The LURD attack triggered an influx of 100,000 displaced people who had been living in camps on the edge of Monrovia, into the city centre to seek safety. It also led to an exodus of foreign residents from the capital. France, Ghana and Nigeria have mounted separate operations to evacuate foreigners on warships and special flights from the Monrovia airport. Diplomats said a US warship was standing by off the coast to take out more foreigners if necessary.
News of the ceasefire was greated with joy in Monrovia by civilians and soldiers alike. One military pick-up truck drove round the city centre with cheering soldiers who had tied white cloths to the barrels of their guns.
Earlier in the day about 100 women peace activists dressed in white staged a demonstration in front of the US embassy urging Washington to intervene and stop the civil war which has plagued Liberia on and off for the past 14 years. The country was founded by freed US slaves in 1947 and has always enjoyed a special relationship with America.

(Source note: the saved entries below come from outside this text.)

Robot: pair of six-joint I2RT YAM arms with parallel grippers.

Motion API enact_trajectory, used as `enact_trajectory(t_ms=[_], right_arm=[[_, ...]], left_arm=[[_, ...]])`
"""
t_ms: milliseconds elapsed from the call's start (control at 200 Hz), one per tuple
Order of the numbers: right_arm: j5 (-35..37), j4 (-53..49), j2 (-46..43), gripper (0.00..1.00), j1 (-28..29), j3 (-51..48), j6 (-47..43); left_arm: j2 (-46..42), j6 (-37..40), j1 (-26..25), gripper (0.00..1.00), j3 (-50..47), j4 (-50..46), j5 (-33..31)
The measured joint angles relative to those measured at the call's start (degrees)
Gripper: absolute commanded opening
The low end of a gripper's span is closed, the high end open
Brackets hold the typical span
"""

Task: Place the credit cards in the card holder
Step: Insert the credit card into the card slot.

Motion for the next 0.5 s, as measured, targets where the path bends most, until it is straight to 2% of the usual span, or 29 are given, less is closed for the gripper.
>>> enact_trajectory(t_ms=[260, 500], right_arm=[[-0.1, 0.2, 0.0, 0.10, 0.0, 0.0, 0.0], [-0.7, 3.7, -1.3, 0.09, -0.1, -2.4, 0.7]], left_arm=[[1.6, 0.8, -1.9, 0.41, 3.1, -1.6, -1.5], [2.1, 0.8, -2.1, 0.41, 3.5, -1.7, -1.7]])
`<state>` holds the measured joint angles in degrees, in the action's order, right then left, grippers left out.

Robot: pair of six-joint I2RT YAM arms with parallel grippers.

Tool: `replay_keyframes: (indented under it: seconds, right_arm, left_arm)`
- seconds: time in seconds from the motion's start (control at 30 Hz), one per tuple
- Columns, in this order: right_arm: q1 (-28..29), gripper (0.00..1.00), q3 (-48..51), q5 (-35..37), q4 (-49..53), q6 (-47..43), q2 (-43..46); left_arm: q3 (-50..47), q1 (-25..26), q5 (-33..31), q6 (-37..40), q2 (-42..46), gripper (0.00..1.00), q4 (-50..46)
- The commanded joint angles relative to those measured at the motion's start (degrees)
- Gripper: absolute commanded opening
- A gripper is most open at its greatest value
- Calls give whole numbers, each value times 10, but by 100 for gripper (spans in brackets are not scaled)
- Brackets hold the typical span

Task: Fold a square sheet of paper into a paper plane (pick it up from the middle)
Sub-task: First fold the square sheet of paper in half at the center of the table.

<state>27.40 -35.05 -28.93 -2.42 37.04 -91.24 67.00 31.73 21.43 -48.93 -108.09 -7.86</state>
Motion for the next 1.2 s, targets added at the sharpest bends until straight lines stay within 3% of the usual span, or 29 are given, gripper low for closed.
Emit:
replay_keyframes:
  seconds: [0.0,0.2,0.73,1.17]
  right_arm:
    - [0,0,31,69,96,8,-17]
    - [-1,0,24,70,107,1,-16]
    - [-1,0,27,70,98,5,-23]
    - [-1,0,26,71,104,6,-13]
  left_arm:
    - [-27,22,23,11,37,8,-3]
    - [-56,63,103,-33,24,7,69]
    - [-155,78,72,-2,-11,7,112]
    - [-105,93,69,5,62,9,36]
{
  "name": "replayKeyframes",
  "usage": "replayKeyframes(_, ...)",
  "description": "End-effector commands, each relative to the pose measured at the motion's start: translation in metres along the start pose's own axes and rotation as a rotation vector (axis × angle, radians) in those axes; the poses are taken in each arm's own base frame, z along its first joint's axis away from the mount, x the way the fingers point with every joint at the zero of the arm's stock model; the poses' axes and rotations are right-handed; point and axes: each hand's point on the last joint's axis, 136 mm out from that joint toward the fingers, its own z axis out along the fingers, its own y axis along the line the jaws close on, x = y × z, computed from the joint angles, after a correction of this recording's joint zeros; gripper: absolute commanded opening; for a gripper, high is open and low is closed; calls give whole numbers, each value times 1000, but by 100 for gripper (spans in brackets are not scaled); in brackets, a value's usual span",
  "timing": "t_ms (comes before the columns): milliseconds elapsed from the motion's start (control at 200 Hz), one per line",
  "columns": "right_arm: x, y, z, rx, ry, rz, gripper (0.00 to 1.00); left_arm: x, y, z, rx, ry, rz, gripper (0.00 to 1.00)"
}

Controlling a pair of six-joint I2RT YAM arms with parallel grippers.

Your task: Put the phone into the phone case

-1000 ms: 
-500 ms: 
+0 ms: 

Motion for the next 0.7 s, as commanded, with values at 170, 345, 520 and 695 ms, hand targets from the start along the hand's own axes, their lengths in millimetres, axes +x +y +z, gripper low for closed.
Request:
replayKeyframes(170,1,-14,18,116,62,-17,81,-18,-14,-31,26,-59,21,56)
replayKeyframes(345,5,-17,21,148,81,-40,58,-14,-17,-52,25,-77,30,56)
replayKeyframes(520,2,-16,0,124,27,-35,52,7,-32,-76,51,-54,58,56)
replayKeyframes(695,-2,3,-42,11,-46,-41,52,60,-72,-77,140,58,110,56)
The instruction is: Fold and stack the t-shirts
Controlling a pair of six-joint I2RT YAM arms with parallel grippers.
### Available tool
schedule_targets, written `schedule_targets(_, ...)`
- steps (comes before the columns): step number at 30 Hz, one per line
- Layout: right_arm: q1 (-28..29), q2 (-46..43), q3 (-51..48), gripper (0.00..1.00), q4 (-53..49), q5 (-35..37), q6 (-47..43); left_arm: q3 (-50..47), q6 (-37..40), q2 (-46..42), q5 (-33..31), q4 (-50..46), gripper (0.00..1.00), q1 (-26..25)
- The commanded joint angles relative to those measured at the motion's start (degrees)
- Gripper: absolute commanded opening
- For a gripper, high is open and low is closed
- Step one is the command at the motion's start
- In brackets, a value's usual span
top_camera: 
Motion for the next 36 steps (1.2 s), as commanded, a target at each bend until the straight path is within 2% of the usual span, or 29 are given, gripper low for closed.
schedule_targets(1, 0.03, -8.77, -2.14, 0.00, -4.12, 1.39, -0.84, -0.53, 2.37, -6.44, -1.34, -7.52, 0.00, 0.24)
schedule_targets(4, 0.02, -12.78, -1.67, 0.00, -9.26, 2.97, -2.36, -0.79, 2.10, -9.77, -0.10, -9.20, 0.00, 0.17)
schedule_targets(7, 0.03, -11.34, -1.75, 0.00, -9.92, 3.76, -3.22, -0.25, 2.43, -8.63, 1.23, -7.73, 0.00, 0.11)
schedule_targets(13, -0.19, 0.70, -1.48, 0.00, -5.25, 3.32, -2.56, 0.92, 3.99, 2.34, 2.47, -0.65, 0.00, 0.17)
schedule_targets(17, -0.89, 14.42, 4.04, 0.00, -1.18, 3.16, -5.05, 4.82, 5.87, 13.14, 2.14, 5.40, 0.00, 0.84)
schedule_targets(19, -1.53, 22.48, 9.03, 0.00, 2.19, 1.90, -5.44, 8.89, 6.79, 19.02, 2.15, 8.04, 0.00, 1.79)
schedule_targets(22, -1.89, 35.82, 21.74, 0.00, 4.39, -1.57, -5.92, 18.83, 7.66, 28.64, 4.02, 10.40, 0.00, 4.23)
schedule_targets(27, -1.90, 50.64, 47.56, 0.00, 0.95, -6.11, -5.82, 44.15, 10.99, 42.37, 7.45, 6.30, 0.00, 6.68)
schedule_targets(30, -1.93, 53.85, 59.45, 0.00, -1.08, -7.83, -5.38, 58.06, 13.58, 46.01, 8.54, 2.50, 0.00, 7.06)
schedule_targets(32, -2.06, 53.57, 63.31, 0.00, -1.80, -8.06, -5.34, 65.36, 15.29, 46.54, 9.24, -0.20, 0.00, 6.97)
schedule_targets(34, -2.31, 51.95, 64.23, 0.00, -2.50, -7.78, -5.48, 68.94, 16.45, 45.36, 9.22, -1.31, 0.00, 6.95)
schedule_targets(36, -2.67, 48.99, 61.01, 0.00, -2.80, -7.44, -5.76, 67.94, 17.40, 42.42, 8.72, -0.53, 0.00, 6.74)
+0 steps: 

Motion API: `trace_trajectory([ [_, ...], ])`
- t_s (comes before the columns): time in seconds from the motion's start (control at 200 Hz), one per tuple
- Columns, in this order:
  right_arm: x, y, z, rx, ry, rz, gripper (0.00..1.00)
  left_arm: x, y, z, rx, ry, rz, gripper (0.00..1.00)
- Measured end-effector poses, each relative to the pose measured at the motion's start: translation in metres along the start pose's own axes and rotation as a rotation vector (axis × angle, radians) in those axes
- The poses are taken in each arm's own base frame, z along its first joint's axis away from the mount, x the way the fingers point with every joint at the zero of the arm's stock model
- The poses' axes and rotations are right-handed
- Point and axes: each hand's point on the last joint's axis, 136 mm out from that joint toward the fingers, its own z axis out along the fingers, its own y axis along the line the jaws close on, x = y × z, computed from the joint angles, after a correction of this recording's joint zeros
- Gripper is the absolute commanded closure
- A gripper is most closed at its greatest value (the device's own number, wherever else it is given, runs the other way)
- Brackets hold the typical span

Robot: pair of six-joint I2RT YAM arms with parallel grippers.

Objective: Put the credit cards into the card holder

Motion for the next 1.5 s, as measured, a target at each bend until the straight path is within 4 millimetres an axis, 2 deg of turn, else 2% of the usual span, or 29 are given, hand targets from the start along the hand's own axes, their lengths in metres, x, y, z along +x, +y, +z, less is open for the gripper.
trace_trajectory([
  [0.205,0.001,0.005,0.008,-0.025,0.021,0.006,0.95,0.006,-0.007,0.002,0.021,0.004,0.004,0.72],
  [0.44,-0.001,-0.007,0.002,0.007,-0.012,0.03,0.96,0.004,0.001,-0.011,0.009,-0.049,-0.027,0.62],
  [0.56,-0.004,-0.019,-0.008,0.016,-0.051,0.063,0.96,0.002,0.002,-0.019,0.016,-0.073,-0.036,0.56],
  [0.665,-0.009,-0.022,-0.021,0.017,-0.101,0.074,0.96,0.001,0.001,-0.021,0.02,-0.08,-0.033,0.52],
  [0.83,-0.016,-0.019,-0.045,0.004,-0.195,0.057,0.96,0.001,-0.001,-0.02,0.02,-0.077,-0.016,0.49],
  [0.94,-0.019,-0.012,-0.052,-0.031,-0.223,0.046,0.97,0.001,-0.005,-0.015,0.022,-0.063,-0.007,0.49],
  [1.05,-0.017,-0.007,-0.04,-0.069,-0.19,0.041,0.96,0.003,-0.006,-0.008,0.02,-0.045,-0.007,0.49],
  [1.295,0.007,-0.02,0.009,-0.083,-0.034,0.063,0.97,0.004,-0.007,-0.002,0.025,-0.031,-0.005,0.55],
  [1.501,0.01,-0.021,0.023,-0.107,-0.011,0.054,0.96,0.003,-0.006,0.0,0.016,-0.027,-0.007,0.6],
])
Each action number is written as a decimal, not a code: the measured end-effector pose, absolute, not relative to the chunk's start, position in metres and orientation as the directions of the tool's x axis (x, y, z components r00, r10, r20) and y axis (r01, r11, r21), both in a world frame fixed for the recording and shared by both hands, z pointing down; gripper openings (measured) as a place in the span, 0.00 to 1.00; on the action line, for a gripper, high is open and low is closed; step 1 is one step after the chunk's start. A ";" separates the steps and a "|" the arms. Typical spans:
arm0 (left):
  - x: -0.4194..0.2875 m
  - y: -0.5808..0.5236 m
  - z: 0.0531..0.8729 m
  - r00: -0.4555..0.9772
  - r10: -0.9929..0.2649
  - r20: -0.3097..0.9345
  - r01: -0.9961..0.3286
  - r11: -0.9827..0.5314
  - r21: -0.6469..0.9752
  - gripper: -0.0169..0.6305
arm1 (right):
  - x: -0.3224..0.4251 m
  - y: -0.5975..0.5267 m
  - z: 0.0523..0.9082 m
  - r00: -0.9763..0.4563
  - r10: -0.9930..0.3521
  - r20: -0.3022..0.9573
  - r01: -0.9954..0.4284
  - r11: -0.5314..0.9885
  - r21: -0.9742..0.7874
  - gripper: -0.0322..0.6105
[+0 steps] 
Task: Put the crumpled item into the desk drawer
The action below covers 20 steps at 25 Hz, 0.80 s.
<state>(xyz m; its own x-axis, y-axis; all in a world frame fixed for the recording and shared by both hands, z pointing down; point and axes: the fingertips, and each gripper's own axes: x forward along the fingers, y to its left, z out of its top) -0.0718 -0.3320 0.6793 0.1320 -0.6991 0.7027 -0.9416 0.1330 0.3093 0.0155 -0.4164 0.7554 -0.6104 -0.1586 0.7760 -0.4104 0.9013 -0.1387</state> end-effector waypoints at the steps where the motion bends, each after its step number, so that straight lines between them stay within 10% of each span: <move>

The demonstrators, who belonged to a group called Women in Action for Peace Building carried one banner which read: "America help to take us from the fire. We need US intervention now."
Taylor launched a guerrilla war to seize power in Liberia in 1989 and was elected president in 1997 following a West African military intervention to try and return the country to stable government. But LURD launched a rebellion against his rule in northern Liberia in 1999 and MODEL appeared on the scene in the southeast of the country three months ago.
Diplomats and relief workers reckon that the two rebel movements now control up to 80 percent of the country. Liberian military sources said on Monday that although the government had recaptured Greensville, MODEL still held the northern part of Sinoe county in which it is situated.